• **Exercise**: Starting with the first line, output the data exactly through to the end.
------
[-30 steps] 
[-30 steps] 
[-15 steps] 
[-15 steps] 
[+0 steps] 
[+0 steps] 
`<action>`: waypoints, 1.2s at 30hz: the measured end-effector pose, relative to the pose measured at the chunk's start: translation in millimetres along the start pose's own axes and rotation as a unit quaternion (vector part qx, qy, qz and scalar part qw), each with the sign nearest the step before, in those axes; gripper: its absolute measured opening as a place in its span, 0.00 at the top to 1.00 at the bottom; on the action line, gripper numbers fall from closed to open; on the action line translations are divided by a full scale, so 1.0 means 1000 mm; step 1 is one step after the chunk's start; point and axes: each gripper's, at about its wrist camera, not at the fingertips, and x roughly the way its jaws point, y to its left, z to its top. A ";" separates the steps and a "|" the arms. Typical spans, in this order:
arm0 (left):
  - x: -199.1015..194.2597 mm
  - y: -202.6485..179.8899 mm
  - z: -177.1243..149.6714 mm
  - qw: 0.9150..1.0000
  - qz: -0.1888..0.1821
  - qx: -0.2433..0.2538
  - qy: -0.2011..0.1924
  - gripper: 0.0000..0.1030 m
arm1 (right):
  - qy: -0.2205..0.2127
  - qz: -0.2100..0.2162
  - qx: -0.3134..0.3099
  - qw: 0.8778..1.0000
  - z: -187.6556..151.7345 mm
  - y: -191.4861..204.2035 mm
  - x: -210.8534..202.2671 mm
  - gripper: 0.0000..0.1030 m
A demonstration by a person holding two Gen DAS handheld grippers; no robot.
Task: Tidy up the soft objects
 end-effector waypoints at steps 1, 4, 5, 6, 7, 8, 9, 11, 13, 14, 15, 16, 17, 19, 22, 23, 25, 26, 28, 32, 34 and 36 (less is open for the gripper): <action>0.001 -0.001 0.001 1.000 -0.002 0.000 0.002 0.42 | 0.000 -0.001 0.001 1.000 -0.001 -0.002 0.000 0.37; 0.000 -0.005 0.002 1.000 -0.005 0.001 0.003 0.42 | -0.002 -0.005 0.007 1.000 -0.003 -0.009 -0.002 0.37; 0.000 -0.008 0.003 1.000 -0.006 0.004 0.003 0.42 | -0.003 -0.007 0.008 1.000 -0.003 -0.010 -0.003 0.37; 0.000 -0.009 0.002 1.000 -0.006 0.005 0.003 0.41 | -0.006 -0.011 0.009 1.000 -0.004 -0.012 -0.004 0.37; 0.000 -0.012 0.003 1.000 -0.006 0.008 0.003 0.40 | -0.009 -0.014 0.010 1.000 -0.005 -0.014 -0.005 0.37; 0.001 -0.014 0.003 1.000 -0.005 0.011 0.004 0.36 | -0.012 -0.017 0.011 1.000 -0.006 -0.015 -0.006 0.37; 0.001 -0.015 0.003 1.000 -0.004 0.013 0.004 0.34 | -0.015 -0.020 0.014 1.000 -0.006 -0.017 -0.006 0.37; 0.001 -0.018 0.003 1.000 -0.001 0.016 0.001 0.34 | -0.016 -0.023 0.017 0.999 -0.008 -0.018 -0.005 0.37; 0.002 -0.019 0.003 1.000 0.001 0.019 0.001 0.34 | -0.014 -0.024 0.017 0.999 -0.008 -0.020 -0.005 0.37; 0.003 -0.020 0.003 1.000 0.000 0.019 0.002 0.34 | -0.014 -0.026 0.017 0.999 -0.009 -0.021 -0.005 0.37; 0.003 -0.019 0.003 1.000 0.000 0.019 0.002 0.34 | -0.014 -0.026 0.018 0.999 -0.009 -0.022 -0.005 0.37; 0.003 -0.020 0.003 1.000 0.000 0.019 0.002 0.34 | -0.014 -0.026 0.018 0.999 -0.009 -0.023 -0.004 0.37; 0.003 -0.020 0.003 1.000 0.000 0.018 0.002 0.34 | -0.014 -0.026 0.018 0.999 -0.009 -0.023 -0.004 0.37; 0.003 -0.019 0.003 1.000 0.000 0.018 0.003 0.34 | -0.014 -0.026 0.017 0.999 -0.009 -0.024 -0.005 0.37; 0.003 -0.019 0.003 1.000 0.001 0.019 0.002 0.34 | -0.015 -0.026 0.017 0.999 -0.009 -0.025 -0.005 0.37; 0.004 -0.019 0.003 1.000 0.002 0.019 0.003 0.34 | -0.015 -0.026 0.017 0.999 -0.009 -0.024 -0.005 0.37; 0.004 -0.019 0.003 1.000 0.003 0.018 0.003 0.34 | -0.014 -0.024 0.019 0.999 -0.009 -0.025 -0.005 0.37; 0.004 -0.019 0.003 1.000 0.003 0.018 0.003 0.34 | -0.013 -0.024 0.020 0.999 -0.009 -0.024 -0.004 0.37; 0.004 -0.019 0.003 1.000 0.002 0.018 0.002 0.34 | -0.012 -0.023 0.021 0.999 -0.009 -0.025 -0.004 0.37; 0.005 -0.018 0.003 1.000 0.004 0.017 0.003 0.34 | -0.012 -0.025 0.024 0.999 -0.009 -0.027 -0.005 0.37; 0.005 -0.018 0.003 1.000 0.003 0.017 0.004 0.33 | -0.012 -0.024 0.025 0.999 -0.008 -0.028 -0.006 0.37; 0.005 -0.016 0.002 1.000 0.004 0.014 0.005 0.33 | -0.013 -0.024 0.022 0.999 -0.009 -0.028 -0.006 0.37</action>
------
• **Response area**:
[-30 steps] 
[-30 steps] 
[-15 steps] 
[-15 steps] 
[+0 steps] 
[+0 steps] 
`<action>`: waypoints, 1.2s at 30hz: the measured end-effector pose, relative to the pose measured at the chunk's start: translation in millimetres along the start pose's own axes and rotation as a unit quaternion (vector part qx, qy, qz and scalar part qw), each with the sign nearest the step before, in those axes; gripper: its absolute measured opening as a place in its span, 0.00 at the top to 1.00 at the bottom; on the action line, gripper numbers fall from closed to open; on the action line translations are divided by a full scale, so 1.0 means 1000 mm; step 1 is one step after the chunk's start; point and axes: each gripper's, at about its wrist camera, not at the fingertips, and x roughly the way its jaws point, y to its left, z to its top. A ";" separates the steps and a "|" the arms. Typical spans, in this order:
arm0 (left):
  - x: -199.1015..194.2597 mm
  - y: -202.6485..179.8899 mm
  - z: -177.1243..149.6714 mm
  - qw: 0.9150..1.0000
  - qz: -0.1888..0.1821
  - qx: -0.2433..0.2538
  - qy: -0.2011..0.1924
  - gripper: 0.0000..0.1030 m
arm1 (right):
  - qy: -0.2205..0.2127
  - qz: -0.2100..0.2162
  - qx: -0.3134..0.3099
  - qw: 0.8778..1.0000
  - z: -187.6556..151.7345 mm
  - y: -191.4861..204.2035 mm
  - x: -210.8534..202.2671 mm
  - gripper: 0.0000..0.1030 m
A demonstration by a person holding two Gen DAS handheld grippers; no robot.
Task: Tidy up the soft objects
 end-effector waypoints at steps 1, 4, 5, 6, 7, 8, 9, 11, 13, 14, 15, 16, 17, 19, 22, 23, 25, 26, 28, 32, 34 and 36 (less is open for the gripper): <action>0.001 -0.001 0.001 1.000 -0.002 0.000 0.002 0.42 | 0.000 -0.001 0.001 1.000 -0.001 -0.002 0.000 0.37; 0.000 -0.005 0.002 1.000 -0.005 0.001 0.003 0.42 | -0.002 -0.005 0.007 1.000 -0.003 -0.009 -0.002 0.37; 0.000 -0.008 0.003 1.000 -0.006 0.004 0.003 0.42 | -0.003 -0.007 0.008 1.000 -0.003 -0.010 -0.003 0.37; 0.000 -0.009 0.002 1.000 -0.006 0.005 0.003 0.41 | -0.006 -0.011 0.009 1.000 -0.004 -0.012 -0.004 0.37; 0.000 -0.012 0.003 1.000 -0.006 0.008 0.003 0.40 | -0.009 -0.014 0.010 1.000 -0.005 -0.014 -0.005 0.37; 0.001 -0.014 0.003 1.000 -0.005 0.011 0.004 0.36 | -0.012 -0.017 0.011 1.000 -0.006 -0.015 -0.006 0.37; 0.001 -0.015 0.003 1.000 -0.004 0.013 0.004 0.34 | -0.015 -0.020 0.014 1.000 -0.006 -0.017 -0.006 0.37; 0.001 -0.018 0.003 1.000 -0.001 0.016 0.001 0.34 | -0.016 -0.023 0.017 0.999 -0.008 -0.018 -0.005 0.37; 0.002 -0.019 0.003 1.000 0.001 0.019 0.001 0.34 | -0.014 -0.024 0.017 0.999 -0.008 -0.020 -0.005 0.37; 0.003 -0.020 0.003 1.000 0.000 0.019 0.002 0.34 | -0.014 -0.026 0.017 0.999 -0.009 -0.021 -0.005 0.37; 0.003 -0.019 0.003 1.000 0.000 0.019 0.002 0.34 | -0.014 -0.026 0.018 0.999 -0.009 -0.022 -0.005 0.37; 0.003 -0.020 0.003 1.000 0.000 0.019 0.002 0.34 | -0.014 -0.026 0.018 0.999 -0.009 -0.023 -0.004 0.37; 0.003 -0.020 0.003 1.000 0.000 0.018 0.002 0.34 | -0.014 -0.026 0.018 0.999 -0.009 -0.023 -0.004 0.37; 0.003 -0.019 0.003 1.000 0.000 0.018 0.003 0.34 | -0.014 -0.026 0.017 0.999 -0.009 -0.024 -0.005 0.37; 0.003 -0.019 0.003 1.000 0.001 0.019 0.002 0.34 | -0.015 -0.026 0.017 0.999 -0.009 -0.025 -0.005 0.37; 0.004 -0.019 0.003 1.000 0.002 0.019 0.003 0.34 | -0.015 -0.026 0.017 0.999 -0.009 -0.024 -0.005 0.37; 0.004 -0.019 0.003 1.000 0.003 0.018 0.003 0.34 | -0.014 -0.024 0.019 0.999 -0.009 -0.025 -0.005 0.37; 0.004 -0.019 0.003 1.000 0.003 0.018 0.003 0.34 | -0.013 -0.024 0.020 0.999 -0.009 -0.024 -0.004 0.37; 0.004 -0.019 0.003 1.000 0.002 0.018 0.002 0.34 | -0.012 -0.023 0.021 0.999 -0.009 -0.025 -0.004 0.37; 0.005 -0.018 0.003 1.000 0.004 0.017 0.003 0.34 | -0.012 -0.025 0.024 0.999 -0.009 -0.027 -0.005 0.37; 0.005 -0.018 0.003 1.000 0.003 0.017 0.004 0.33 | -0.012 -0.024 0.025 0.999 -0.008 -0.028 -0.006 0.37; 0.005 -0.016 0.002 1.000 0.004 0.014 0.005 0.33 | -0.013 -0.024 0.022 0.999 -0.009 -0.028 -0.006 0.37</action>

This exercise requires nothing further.